Characterizing nilpotents in a ring by a universal property This is again a question asked to me by this user. He apparently quit using MO due to a busy time in personal and professional life and resulting difficulties in spending time here with patience. I am taking the liberty to ask it myself(with permission) as I consider him and his questions to be of value. 
Let  $A$  be unitary ring(ie ring with identity), $a \in A$  be such that for all ring homomorphisms $f : A \rightarrow B$,  $B$  a unitary non-zero ring,  $f (a)$   is not a unit in  $B$.
[a unit in a unitary ring is an element both right and left invertible].
Does it follow that  $a$  is nilpotent? 
[in particular,  $f(a)$  is neither left, nor right invertible for all  $f : A \rightarrow B  \neq 0$.]
A weaker version may be, if it   $a \in A$ is such that  $f (a)$   does neither left nor right invertible for all  $f : A \rightarrow B \neq 0$    imply that  $a$ is a nilpotent element?
 A: Let $e \in A$ be a non-zero idempotent (and hence not nilpotent).
Then if $f(e)$ is a unit, we find that $f(e)  = 1,$
and so $f(e - 1) = 0.$  Thus if $e - 1$ generates (as a two-sided ideal) the entire
ring, we find that $f$ is identically zero, and hence that $B = 0$.
Thus, if we can find a non-zero idempotent $e \in A$ such that $A(1-e)A  = A$,
we have a counterexample.
Note by the way that $f: = 1  - e$ is again idempotent, and so it suffices instead
to find a non-unital idempotent $f$ such that $A f A  = A$.

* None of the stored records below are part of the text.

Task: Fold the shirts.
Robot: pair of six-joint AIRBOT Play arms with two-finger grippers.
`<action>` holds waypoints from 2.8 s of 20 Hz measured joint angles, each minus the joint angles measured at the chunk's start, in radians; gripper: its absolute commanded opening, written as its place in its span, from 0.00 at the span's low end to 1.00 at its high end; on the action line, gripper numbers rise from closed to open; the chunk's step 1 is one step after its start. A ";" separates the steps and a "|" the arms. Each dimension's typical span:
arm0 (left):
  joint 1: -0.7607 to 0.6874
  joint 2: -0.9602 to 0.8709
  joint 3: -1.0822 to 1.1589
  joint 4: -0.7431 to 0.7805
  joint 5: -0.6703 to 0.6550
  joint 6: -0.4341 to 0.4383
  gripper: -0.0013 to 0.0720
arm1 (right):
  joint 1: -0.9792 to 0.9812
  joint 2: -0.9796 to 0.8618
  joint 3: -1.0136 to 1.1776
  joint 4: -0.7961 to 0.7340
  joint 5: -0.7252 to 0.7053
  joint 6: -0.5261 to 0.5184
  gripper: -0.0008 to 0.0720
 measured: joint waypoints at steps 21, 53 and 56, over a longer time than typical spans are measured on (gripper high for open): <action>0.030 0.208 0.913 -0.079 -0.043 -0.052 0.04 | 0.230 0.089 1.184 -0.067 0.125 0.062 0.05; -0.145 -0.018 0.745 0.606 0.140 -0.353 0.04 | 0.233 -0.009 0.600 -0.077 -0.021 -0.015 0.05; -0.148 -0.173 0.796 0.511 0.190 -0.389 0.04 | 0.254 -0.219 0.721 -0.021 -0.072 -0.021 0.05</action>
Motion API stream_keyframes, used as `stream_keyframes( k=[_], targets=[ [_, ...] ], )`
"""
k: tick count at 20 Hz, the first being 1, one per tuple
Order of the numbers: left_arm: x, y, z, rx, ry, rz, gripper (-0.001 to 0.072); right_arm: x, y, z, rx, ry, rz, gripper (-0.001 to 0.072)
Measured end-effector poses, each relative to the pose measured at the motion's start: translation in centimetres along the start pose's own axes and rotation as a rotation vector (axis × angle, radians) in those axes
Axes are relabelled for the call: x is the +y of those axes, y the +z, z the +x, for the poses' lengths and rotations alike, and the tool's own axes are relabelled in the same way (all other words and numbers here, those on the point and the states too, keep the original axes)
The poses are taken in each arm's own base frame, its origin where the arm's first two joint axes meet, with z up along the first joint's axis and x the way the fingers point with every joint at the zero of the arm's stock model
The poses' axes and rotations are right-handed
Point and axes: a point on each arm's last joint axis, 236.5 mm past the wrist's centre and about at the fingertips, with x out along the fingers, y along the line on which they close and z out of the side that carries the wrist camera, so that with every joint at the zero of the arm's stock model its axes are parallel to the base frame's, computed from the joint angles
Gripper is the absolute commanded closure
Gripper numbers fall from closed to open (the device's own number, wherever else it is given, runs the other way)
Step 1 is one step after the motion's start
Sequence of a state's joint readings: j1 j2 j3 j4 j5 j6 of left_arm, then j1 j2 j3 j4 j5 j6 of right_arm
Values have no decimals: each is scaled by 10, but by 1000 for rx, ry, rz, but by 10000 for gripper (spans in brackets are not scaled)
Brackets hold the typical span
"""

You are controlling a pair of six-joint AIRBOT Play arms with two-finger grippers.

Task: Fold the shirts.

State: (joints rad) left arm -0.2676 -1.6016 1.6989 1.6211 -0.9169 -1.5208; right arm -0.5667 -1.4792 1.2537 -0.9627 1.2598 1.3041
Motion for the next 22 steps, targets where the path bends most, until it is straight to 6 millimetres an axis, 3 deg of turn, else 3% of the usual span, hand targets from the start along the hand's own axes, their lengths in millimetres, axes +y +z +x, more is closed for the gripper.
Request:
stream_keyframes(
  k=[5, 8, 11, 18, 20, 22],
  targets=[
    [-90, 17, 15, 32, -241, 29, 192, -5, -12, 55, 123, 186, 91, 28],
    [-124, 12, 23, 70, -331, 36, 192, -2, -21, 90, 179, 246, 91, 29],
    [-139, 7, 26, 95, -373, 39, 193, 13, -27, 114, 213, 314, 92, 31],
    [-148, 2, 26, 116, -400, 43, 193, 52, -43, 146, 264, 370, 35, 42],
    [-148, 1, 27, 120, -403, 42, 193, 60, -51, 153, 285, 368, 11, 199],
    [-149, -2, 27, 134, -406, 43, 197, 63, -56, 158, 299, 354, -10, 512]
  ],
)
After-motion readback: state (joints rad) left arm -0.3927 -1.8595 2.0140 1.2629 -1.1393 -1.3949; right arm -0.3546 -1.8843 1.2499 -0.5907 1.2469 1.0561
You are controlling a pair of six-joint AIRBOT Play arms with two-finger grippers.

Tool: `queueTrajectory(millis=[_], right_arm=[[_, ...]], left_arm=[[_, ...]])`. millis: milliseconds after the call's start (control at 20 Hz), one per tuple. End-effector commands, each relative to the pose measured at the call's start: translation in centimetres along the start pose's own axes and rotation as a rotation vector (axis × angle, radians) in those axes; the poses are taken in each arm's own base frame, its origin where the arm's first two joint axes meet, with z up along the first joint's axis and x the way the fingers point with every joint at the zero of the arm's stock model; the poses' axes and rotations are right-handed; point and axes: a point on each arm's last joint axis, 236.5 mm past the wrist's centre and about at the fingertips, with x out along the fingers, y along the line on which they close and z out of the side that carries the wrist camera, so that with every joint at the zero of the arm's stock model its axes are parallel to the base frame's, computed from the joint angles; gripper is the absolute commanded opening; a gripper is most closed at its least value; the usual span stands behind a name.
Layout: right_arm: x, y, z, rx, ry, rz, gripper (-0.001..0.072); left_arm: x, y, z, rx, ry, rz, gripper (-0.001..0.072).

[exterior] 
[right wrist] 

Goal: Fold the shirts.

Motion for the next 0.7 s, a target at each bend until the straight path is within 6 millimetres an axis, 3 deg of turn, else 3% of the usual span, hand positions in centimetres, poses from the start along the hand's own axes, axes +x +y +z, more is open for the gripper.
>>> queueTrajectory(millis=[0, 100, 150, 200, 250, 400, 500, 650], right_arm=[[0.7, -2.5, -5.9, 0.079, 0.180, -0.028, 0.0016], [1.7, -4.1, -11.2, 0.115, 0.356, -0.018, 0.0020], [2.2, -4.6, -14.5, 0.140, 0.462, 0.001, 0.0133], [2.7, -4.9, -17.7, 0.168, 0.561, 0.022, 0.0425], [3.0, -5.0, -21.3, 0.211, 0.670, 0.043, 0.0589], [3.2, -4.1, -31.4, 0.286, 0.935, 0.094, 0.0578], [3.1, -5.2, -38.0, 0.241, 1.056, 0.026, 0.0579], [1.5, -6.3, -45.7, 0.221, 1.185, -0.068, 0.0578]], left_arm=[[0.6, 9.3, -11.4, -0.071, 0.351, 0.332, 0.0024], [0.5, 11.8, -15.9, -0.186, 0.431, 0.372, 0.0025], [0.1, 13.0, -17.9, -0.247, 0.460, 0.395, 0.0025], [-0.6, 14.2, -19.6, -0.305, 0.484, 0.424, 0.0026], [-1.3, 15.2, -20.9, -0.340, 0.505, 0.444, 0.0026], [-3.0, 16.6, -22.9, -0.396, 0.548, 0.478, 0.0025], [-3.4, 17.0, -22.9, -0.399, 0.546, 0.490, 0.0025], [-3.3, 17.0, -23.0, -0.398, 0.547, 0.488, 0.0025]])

E.g. If $A$ is simple (so that any non-zero two-sided ideal equals $A$), any non-unital and
non-zero idempotent gives a counterexample.
E.g. if $A = M_2(k)$ for some field $k$, and $f = (1 0 , 0 0)$, we are done.  (I think
this is what Kevin intended to write down in his comment.)
A: EDIT: Now it has a chance of making sense.
I think the equivalence
"every unital ring homomorphism $A\to B$ with $B\neq 0$ maps $a$ to a non-unit $\Longleftrightarrow$ $a$ is nilpotent"
cannot be true (though $\Longleftarrow$ holds, of course). Otherwise, it would yield that whenever $a$ is nilpotent, then so is $ua$ for any unit $u$ of $A$, but this is not satisfied in the ring $\mathbb{Z}\left\langle X,Y,Z\right\rangle / \left(X^2,YZ-1,ZY-1\right)$ (the ideal is two-sided). The counterexample is $u=Y$, $a=X$, $v=1$ (while $a=X$ is nilpotent, $ua=YX$ isn't).
The same counterexample proves that
"every unital ring homomorphism $A\to B$ with $B\neq 0$ maps $a$ to an element neither left-invertible nor right-invertible $\Longleftrightarrow$ $a$ is nilpotent"
must be wrong.
A: (Rephrased) If $R$ is a ring, let $J_R$ be its Jacobson radical, let $N_R$ be the set of nilpotent elements of $R$ (which is an ideal when $R$ is commutative) and let $K_R$ the set of elements $r$ in a the ring $R$ such that $f(r)$ is not a unit for all morphisms $f:R\to S$. Since ring homomorphisms preserve the Jacobson radical, $J_R\subseteq K_R$, and $N_R\subseteq J_R$. Since in general $N_R\subsetneq J_R$, we conclude that in general $N_R\subsetneq K_R$.